■ **Directions**
Whenever the string "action" turns up in a line of the data below, copy that line.

■ **Records for this exercise**
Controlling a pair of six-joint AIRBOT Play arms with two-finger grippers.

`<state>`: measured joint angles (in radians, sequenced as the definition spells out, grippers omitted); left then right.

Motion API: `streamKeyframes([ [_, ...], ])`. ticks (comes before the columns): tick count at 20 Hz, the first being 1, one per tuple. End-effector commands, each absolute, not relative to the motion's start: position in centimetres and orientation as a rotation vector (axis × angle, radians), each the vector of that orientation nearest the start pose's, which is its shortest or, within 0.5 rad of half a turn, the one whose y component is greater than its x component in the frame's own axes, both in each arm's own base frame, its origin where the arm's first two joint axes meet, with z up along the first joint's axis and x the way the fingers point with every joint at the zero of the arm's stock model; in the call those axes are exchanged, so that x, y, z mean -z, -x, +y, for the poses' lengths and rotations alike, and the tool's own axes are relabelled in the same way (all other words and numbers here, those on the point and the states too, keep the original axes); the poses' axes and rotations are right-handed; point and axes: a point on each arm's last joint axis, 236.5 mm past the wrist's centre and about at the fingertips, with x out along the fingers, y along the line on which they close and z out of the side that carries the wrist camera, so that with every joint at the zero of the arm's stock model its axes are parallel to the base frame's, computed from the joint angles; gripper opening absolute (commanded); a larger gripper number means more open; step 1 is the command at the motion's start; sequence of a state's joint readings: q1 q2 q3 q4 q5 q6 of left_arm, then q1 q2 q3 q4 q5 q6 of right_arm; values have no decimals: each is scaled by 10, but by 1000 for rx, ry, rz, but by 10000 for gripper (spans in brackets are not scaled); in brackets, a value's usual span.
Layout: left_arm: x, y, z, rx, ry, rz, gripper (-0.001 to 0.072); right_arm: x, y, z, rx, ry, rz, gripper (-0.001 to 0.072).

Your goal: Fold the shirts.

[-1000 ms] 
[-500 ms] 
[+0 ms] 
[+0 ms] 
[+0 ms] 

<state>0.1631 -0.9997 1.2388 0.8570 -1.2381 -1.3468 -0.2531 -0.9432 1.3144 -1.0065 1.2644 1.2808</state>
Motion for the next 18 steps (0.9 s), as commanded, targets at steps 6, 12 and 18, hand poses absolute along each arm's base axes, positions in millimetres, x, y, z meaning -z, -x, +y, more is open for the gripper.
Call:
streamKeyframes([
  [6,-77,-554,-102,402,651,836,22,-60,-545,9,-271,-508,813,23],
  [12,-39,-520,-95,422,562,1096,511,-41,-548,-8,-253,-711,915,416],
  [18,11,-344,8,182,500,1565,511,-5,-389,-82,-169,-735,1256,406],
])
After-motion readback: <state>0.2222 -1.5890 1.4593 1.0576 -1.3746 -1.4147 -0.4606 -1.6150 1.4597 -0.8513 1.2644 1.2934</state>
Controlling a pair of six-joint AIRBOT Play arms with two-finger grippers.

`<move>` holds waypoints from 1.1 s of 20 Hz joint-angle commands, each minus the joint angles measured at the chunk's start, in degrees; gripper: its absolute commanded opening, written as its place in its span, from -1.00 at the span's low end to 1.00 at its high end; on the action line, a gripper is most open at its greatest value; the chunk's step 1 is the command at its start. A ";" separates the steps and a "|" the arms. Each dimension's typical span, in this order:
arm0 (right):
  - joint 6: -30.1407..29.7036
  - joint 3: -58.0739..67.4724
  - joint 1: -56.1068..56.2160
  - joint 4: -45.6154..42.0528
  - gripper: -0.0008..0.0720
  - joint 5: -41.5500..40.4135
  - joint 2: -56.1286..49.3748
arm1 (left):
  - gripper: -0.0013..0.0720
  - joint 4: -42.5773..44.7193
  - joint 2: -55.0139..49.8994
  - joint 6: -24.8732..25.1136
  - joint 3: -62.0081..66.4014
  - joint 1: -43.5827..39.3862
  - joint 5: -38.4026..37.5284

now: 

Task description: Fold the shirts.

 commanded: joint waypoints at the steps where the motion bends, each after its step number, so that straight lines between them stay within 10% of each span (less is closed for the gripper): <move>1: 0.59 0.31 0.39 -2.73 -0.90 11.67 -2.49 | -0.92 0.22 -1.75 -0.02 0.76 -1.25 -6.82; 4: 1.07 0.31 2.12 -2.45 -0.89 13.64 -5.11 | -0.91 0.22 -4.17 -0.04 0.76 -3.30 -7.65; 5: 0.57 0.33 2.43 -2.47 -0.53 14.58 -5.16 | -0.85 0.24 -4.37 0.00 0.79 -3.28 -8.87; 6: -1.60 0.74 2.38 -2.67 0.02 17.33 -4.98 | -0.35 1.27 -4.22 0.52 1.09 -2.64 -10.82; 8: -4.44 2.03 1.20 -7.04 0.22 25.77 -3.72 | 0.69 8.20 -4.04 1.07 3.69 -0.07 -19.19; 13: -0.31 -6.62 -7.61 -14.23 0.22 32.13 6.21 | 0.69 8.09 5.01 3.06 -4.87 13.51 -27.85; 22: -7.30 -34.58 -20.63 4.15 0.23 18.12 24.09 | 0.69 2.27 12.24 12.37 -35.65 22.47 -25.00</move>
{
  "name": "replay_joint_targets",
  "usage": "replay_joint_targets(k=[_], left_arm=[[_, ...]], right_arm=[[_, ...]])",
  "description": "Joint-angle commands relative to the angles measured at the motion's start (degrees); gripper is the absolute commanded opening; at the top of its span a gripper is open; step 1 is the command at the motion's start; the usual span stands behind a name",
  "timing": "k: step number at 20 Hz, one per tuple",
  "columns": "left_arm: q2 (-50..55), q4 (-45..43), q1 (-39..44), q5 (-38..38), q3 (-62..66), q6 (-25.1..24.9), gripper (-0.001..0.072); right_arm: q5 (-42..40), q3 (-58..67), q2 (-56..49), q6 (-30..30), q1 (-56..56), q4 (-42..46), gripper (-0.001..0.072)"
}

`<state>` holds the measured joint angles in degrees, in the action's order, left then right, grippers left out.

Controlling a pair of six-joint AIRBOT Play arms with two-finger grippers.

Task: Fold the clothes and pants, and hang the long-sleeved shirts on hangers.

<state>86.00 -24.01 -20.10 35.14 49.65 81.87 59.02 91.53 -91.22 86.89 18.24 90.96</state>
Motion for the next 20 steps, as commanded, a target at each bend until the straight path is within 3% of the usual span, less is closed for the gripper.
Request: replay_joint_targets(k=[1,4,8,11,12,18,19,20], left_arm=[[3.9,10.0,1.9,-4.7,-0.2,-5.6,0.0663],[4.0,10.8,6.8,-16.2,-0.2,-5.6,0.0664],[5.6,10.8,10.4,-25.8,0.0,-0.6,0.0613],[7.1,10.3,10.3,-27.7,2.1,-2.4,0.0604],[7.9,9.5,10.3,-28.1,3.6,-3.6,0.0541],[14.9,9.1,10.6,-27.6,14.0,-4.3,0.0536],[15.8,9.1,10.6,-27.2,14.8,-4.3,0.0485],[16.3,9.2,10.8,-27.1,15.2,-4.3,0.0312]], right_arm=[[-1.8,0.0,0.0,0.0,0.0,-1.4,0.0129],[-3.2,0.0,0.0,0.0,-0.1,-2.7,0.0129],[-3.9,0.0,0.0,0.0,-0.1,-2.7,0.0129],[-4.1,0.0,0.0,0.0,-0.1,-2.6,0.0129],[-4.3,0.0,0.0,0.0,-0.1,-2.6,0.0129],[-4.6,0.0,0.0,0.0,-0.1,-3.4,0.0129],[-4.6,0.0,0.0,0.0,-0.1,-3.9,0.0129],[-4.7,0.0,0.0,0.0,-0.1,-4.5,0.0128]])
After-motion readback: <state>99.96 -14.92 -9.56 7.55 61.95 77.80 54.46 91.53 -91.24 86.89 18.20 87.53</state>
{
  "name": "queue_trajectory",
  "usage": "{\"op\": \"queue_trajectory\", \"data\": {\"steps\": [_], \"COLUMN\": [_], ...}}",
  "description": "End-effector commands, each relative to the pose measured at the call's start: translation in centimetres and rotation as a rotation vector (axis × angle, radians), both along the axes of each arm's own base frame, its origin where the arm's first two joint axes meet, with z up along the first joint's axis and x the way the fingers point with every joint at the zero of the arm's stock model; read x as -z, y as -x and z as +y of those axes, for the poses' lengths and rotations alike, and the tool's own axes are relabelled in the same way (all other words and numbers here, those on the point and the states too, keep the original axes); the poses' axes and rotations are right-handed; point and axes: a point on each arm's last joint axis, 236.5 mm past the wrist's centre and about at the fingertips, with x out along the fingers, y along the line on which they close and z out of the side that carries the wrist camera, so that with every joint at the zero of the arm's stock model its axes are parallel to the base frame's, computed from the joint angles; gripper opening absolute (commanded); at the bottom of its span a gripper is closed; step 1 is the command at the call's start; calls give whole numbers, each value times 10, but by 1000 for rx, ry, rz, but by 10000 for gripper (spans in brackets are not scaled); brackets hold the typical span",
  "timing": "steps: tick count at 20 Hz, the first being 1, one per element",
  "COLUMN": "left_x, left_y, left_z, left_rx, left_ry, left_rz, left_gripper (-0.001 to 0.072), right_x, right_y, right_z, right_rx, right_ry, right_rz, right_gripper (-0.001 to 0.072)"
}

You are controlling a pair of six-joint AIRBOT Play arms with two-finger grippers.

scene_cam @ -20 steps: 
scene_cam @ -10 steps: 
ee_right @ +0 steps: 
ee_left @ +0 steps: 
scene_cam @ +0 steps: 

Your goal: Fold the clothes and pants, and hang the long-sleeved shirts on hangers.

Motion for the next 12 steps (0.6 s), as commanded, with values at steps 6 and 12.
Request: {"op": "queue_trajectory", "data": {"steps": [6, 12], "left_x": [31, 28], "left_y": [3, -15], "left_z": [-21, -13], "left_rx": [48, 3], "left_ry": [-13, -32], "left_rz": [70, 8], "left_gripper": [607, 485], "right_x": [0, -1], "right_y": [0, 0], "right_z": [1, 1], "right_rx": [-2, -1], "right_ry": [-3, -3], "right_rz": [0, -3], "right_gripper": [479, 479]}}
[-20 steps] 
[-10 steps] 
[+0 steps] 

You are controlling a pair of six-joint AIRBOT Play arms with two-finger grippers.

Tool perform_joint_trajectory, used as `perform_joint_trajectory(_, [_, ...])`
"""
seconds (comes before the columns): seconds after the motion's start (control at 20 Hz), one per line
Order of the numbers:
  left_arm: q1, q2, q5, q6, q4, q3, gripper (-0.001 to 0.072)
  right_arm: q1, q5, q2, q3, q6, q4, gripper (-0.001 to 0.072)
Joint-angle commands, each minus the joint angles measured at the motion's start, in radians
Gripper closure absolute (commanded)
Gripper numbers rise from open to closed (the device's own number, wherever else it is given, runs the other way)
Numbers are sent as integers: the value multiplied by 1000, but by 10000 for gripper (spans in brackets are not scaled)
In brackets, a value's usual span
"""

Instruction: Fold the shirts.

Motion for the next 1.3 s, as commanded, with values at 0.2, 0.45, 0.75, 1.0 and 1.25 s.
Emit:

■ **Task output**
`<move>` holds waypoints from 1.1 s of 20 Hz joint-angle commands, each minus the joint angles measured at the chunk's start, in degrees; gripper: its absolute commanded opening, written as its place in its span, from -1.00 at the span's low end to 1.00 at its high end; on the action line, a gripper is most open at its greatest value; the chunk's step 1 is the command at its start. A ";" separates the steps and a "|" the arms. Each dimension's typical span, in this order:
`<state>` holds the measured joint angles in degrees, in the action's order, left then right, grippers left out.

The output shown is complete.